## ASSIGNMENT:
For the data below, retype word for word the lines from the one containing "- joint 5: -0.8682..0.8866" through the one containing "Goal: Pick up"; drop the pictures.

(Records excerpted from a collection)
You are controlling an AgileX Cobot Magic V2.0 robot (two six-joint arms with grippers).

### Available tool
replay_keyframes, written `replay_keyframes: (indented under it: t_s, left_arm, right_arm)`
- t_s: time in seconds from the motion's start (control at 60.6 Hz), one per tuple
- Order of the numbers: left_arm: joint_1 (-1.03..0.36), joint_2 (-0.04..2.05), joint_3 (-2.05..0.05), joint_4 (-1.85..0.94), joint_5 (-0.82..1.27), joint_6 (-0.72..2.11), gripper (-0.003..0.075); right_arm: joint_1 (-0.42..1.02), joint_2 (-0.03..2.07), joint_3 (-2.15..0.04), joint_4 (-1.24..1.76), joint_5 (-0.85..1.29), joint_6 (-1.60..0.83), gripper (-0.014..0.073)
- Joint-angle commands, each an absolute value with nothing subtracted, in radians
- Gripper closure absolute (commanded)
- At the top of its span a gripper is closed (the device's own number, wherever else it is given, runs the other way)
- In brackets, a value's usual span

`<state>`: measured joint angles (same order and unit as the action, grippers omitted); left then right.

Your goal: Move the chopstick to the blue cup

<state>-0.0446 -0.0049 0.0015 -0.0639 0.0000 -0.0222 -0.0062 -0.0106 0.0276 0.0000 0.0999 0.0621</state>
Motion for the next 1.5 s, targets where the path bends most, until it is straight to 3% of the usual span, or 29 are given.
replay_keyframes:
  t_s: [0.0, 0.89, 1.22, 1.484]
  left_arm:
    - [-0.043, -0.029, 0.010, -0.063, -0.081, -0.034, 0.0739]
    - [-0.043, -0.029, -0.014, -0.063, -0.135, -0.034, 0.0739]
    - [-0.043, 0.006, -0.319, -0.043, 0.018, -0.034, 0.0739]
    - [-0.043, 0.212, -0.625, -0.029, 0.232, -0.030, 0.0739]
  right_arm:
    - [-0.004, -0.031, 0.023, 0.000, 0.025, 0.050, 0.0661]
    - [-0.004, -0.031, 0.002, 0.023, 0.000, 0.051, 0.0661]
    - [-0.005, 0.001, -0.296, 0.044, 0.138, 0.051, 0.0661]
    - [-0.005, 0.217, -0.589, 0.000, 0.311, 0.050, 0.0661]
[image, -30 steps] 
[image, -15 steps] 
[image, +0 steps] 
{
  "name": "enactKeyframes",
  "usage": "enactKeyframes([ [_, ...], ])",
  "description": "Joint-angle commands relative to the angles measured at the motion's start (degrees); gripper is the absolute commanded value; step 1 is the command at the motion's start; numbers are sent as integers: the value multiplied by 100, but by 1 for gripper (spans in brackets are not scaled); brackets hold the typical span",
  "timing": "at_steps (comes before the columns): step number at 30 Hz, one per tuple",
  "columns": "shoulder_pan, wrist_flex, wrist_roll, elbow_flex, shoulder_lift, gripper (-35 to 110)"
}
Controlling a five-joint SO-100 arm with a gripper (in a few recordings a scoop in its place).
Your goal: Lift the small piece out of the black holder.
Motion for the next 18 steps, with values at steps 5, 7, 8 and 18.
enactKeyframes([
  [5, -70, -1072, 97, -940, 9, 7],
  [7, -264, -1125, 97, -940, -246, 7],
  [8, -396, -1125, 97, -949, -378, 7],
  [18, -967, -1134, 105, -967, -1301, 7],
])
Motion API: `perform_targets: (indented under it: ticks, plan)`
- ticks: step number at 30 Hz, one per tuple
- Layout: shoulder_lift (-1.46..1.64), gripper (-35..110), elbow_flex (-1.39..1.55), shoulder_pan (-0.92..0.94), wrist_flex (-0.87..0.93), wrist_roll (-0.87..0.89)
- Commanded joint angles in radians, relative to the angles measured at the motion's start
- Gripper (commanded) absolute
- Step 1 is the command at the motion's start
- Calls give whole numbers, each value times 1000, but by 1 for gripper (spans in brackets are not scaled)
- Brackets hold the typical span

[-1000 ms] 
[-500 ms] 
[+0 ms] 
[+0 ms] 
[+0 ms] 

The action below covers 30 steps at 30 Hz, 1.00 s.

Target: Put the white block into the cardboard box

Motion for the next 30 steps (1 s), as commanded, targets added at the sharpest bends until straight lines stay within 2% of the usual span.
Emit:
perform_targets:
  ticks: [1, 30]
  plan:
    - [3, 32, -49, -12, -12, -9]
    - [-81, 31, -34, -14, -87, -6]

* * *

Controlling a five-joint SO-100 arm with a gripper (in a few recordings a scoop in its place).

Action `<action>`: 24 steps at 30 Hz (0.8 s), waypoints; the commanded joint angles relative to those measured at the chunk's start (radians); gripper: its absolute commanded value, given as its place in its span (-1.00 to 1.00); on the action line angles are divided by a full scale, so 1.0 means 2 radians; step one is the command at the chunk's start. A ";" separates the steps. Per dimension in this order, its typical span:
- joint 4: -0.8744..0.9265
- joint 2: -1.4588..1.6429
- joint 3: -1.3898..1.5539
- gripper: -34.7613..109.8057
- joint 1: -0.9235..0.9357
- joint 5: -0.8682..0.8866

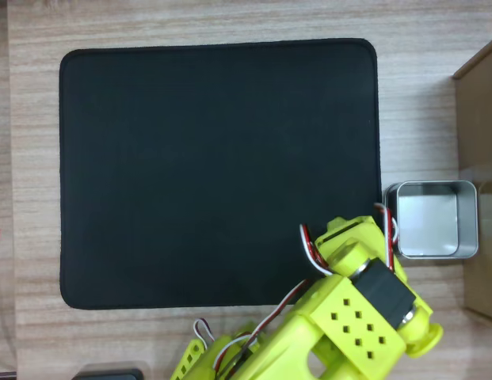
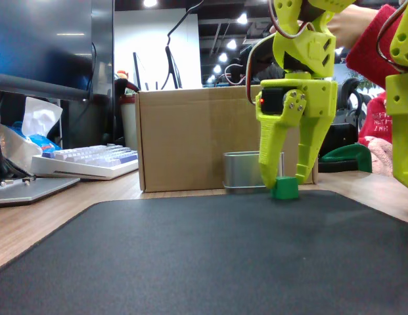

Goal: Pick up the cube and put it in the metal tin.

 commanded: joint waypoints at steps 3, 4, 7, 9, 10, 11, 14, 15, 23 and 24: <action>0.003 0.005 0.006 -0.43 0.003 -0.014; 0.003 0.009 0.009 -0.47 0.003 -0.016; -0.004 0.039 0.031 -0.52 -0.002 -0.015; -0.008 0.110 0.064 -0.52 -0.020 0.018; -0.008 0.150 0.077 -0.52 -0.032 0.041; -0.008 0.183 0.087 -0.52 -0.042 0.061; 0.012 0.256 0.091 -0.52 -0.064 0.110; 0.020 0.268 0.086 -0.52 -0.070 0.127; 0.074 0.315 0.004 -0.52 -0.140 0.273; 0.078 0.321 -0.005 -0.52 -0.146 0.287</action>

## WRITTEN RESPONSE:
- joint 5: -0.8682..0.8866


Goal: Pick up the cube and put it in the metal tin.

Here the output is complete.